[Problem to solve]:
Filter the material below so that only lines containing "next" remain.

---- The input

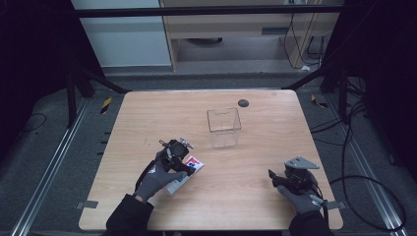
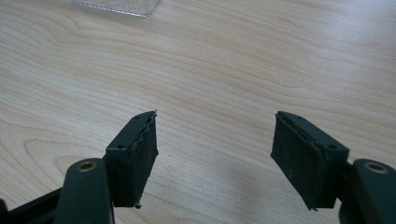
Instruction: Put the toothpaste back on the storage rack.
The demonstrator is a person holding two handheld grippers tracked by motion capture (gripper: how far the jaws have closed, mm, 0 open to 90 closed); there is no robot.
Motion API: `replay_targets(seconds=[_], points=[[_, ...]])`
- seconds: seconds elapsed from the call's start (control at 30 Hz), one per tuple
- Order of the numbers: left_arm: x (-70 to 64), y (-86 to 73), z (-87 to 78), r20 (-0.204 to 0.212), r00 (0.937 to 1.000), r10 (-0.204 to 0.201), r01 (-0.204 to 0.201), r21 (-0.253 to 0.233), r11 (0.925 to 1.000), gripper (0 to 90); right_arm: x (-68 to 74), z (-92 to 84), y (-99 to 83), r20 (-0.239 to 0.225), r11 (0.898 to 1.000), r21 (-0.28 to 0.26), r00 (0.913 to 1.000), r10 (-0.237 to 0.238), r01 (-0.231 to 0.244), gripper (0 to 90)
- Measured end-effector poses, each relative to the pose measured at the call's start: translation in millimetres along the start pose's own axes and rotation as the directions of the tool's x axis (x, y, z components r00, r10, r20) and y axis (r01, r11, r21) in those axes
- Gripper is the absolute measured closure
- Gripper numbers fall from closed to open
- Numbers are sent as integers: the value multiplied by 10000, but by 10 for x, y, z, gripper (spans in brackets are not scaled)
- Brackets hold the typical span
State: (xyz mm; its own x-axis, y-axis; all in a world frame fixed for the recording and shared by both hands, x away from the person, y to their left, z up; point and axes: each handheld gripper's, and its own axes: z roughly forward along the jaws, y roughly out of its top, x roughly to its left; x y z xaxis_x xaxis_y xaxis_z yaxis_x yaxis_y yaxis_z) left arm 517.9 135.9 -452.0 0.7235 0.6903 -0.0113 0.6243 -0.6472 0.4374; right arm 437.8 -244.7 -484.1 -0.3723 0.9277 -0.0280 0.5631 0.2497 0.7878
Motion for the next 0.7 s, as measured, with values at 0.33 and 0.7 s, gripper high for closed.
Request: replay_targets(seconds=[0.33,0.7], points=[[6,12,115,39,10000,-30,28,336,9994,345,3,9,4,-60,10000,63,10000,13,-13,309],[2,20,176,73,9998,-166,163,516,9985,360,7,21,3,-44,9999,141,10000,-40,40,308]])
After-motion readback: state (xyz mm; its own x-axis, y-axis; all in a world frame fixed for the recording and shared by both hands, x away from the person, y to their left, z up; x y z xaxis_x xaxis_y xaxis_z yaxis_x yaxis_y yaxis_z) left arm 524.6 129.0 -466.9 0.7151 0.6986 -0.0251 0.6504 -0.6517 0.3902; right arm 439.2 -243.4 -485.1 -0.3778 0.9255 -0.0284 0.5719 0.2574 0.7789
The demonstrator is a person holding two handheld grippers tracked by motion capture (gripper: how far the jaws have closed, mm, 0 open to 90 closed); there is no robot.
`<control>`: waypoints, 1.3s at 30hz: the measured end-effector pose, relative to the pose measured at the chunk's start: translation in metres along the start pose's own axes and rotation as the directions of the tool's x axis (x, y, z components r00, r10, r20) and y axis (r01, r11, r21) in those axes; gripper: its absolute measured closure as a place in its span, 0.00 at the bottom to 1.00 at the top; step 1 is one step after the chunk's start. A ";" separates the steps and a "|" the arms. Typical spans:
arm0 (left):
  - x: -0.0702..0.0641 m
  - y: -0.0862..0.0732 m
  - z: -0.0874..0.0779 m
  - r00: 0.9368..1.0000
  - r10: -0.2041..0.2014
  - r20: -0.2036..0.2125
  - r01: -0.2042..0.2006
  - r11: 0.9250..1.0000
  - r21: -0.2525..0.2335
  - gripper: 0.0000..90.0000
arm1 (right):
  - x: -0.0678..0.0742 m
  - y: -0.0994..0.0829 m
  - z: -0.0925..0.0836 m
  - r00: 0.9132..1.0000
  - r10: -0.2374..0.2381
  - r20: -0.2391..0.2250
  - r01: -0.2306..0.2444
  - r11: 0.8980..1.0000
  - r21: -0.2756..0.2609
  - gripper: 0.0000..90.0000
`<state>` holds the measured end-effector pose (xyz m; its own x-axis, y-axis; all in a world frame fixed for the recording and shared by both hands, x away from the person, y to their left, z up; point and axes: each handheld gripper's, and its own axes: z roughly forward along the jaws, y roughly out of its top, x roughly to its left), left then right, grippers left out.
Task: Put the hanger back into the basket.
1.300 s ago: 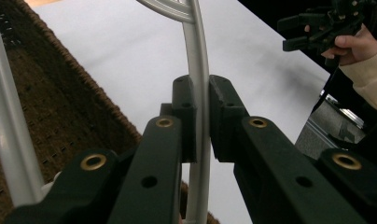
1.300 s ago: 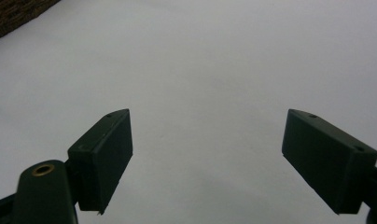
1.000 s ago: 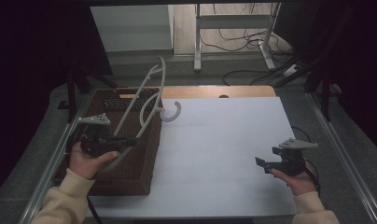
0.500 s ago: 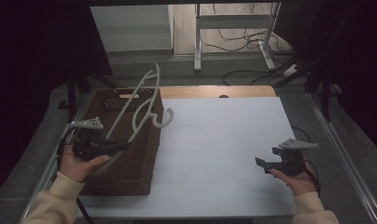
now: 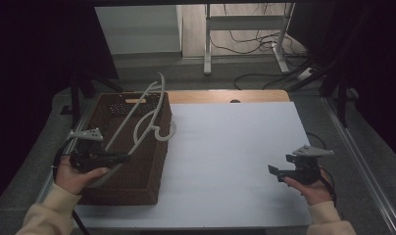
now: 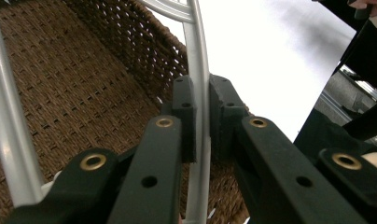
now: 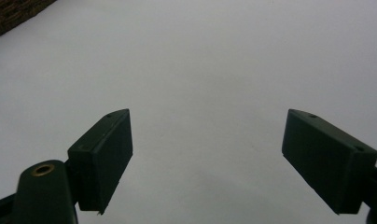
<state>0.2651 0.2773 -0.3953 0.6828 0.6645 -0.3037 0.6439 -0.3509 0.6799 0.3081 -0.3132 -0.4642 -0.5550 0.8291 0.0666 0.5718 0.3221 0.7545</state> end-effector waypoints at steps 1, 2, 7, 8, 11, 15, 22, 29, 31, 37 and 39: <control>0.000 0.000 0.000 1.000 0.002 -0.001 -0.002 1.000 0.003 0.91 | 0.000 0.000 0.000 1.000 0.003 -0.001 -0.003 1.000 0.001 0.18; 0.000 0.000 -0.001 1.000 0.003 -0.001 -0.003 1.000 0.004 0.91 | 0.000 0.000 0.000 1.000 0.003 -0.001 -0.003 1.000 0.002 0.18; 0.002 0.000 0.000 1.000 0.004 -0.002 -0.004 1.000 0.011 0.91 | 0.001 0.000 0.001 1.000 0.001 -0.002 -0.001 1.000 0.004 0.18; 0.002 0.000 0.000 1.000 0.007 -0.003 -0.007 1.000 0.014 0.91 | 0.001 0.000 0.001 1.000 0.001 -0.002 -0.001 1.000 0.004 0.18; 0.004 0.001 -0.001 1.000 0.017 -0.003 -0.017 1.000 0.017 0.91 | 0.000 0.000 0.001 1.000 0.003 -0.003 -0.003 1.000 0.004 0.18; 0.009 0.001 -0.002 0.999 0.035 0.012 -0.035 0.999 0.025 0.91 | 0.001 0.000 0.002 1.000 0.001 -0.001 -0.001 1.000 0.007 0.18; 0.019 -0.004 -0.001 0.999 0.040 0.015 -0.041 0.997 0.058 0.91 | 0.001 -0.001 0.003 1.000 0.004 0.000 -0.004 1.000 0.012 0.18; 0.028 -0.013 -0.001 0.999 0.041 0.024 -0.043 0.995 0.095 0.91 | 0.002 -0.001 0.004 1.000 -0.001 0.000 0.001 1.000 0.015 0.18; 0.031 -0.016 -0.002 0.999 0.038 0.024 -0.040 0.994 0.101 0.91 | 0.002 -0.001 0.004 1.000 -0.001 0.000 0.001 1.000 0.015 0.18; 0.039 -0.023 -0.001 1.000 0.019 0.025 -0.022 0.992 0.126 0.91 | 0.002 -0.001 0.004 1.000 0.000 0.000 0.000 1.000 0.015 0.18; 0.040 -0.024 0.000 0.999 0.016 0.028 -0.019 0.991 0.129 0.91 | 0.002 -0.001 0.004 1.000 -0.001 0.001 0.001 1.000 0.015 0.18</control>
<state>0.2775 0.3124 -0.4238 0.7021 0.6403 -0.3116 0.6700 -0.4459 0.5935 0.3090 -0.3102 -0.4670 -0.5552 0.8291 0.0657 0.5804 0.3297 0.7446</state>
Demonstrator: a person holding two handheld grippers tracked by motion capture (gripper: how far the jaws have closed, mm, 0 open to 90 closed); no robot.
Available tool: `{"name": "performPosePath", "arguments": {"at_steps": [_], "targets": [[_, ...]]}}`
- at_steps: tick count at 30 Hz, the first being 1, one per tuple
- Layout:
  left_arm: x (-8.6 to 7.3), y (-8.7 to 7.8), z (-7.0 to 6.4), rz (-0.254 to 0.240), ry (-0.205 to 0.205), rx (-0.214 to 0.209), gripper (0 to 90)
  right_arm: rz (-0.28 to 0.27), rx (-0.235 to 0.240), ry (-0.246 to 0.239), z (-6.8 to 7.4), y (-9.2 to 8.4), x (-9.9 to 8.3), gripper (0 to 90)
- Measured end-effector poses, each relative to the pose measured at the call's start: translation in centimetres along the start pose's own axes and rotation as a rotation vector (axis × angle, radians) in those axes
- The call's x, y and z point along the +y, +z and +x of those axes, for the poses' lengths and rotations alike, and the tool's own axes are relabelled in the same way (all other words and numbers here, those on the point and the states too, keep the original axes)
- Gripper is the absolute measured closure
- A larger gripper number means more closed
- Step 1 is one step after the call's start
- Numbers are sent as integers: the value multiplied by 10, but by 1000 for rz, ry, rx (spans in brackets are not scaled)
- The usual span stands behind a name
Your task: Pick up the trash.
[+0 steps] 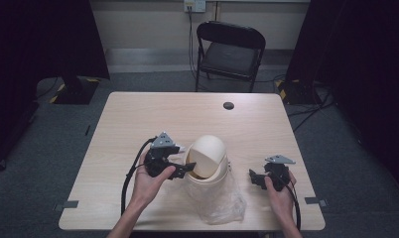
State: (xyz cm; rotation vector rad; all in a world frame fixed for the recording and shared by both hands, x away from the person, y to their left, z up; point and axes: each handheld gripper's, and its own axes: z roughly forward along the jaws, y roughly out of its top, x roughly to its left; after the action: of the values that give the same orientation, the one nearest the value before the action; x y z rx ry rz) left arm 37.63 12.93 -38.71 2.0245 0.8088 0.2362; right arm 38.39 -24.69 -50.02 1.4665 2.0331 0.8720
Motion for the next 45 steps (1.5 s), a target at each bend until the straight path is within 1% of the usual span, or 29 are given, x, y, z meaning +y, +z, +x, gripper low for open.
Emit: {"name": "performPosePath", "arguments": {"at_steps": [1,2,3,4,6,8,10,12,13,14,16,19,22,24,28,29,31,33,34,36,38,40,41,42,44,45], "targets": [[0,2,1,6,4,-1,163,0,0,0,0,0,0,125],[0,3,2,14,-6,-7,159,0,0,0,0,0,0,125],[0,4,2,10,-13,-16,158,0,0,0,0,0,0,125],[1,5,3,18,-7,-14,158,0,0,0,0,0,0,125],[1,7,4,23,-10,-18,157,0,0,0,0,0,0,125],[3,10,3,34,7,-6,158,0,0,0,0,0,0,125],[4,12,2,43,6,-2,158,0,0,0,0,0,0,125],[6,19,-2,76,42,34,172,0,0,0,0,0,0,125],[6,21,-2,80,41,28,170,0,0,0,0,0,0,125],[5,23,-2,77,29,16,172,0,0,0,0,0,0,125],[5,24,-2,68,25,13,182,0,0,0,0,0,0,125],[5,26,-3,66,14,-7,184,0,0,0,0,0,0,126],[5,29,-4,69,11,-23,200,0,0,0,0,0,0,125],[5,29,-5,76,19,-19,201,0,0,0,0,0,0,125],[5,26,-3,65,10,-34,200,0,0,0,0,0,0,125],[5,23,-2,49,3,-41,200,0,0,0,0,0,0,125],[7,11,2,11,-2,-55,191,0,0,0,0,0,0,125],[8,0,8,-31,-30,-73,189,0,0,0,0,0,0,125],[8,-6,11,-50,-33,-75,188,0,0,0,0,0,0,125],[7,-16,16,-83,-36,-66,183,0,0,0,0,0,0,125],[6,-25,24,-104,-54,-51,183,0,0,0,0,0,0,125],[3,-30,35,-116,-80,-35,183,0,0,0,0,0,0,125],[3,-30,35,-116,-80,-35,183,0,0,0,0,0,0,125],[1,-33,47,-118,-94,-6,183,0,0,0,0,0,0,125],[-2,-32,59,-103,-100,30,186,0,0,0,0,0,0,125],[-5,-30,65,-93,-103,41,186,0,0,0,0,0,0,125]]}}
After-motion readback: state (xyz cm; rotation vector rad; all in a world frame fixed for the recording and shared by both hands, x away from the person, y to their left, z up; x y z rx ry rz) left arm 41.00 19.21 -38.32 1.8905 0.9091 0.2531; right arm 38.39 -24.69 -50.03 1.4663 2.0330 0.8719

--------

[Result of this exercise]:
Motion for the next 0.7 s, as measured, with values at 0.33 and 0.7 s, gripper high for closed.
Motion for the next 45 steps (1.5 s), a target at each bend until the straight path is within 1% of the usual span, or 29 are given, x, y, z meaning +y, +z, +x, gripper low for open.

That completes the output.